The vast majority of people aren't working at Amazon or Google's scale despite
developers seeming to think that they need to work the same way.

------
sixdimensional
I am in the middle of implementing a POC/MVP of a greenfield micro services
architecture that I was assigned to do at work.

My background is more monolithic and some SOA, so I have had to adapt my
thinking to try to make this work.

I am an open minded architect and always willing to explore what the good and
bad takeaways are from a given approach.

I think that microservice architecture gives us a chance to think about what
would happen if we thought of an ecosystem of applications fully decomposed
into a fabric of services.

The first and hardest thing I have encountered so far, was trying to
understand the right decomposition into ideal smaller units, something that is
nearly impossible without understanding the requirements in full up front. I
am not sure you can easily identify your service/domain contexts and
boundaries (a la DDD) perfectly enough when you are doing agile development
and the microservice architecture is intended to be used by many applications.

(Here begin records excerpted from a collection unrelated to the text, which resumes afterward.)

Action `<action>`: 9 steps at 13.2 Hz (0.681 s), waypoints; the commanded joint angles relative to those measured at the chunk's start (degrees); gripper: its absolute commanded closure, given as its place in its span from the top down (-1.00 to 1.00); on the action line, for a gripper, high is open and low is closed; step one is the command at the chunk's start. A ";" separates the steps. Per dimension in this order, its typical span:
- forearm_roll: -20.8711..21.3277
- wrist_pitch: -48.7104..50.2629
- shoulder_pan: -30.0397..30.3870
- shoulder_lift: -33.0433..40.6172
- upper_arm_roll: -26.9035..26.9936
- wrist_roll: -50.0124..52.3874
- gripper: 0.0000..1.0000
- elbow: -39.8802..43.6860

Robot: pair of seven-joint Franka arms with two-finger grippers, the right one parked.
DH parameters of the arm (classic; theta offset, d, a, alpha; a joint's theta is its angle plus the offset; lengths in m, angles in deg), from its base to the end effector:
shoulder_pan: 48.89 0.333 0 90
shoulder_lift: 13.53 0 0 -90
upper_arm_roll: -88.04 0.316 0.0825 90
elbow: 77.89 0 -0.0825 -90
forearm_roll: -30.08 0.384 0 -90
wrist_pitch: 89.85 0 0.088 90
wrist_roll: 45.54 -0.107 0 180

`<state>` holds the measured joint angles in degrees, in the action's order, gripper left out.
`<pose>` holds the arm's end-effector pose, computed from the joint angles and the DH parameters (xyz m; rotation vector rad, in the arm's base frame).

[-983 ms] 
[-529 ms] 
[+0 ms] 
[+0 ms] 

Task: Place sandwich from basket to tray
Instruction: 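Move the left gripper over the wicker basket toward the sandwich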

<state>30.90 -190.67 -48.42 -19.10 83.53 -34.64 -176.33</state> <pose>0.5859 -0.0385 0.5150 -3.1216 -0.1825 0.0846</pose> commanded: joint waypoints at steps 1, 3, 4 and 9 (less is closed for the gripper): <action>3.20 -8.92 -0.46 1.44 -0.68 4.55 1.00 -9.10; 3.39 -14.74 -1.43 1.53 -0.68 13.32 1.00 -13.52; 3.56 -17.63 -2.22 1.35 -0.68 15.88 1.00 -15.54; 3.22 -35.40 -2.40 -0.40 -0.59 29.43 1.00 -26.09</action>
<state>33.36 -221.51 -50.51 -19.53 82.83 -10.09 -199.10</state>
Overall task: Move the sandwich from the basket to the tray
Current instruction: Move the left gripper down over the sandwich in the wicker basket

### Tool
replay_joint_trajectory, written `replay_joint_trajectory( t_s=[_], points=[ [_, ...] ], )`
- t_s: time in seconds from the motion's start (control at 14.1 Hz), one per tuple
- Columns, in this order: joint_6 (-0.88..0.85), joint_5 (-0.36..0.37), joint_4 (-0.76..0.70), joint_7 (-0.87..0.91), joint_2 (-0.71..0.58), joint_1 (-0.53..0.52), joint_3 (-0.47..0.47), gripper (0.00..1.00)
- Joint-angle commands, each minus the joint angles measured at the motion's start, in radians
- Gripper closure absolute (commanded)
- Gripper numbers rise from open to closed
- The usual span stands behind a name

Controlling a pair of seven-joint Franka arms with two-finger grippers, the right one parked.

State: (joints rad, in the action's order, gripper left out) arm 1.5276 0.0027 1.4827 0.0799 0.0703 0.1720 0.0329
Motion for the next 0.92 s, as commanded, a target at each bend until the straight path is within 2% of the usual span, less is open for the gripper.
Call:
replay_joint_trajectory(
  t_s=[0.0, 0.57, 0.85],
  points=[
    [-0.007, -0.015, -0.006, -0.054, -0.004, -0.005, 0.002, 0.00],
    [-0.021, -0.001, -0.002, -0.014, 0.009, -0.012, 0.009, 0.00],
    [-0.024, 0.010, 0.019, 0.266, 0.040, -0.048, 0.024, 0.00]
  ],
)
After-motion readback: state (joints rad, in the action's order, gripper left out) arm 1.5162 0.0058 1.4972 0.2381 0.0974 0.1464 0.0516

However, there is a caveat- if you build modules to be smaller it is easier to
reason about what each one does by itself. So that part actually fits in with
Agile well.

Also, if you, for a minute, imagine that network / machine boundaries didn’t
have implications (latency, retries, etc.) and were as reliable as service
calls, and if you imagine that we had reliable distributed two phase commit
(it can be done, but all subsystems involved have to understand transactions
and someone has to coordinate it)... I at least can start to see a picture
that works.

I believe microservice as simply to be an old idea (build in a modular small
form) in a new light, and I think it is part of us trying to evolve our system
development and architecture further.

Don’t look at microservice as a panacea nor fad. Look at the problems it
raises as opportunities to improve the problems it highlights, and then
suddenly all of this might make sense as a scaled up architecture that can
start small and scale smoothly to big in the future.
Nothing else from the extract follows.